====== DATA SHOWN

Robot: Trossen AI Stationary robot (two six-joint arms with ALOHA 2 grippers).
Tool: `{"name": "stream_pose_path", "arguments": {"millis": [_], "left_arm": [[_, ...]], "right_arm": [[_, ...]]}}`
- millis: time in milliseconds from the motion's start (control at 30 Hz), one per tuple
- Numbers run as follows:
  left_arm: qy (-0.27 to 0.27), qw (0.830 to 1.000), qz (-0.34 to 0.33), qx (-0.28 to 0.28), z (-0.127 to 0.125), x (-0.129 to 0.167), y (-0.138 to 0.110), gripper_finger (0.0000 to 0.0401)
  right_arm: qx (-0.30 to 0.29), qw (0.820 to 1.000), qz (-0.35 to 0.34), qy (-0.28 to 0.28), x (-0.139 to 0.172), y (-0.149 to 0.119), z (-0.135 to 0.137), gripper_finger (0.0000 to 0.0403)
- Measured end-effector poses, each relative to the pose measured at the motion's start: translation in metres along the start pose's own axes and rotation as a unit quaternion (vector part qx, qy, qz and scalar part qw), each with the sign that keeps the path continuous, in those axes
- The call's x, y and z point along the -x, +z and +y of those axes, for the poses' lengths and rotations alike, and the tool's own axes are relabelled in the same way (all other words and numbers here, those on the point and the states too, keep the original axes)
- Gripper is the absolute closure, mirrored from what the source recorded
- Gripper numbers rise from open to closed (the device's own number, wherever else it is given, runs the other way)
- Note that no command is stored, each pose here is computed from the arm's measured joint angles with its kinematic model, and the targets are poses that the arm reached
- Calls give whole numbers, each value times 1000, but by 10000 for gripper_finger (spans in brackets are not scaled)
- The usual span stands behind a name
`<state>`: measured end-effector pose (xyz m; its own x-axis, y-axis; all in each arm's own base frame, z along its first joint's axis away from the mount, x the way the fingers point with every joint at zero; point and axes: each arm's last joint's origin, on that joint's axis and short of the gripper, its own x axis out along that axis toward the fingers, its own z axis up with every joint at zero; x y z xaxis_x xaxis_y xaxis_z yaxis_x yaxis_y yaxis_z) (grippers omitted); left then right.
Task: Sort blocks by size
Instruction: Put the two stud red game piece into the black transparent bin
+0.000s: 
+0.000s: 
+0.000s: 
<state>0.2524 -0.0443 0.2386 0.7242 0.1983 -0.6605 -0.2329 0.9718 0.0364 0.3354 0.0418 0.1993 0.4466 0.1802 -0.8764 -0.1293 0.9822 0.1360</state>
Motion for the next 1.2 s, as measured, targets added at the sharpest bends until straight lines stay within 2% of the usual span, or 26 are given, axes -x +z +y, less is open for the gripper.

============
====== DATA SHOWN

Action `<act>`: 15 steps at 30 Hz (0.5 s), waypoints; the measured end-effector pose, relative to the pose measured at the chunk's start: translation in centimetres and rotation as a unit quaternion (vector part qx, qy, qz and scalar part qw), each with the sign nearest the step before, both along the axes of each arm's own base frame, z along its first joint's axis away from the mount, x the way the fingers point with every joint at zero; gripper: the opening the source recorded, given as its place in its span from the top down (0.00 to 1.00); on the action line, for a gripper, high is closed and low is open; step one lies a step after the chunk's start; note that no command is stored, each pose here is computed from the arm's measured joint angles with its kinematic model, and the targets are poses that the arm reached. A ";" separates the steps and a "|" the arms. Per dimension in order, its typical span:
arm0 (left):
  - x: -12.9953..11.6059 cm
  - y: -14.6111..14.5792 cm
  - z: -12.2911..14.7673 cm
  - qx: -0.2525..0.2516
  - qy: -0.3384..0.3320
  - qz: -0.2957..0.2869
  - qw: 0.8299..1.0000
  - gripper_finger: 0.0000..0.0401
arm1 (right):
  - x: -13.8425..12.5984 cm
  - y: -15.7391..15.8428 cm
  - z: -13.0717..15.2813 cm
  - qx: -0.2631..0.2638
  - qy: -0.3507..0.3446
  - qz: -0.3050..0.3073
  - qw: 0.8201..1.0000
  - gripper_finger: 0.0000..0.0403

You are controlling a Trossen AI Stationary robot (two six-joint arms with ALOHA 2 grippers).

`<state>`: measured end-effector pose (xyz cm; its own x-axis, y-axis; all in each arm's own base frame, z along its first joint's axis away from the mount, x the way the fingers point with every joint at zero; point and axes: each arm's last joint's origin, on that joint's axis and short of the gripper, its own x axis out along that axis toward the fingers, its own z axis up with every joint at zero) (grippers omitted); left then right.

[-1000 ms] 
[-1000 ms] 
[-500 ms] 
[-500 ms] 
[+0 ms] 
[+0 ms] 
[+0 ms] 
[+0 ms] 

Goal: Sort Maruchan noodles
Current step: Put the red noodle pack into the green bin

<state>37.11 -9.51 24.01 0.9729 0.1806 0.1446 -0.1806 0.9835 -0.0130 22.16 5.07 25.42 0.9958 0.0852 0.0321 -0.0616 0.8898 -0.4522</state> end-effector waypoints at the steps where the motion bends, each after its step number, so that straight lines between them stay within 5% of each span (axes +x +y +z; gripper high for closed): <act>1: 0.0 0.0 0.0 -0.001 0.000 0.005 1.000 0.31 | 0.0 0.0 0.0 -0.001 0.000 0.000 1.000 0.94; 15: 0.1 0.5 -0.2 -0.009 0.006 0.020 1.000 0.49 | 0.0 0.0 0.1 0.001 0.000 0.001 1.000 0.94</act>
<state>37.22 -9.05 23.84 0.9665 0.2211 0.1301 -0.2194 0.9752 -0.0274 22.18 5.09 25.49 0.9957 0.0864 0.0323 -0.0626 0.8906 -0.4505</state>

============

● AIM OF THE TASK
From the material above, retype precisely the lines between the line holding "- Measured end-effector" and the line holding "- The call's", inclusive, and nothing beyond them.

● WRITTEN RESPONSE
- Measured end-effector poses, each relative to the pose measured at the motion's start: translation in metres along the start pose's own axes and rotation as a unit quaternion (vector part qx, qy, qz and scalar part qw), each with the sign that keeps the path continuous, in those axes
- The call's x, y and z point along the -x, +z and +y of those axes, for the poses' lengths and rotations alike, and the tool's own axes are relabelled in the same way (all other words and numbers here, those on the point and the states too, keep the original axes)

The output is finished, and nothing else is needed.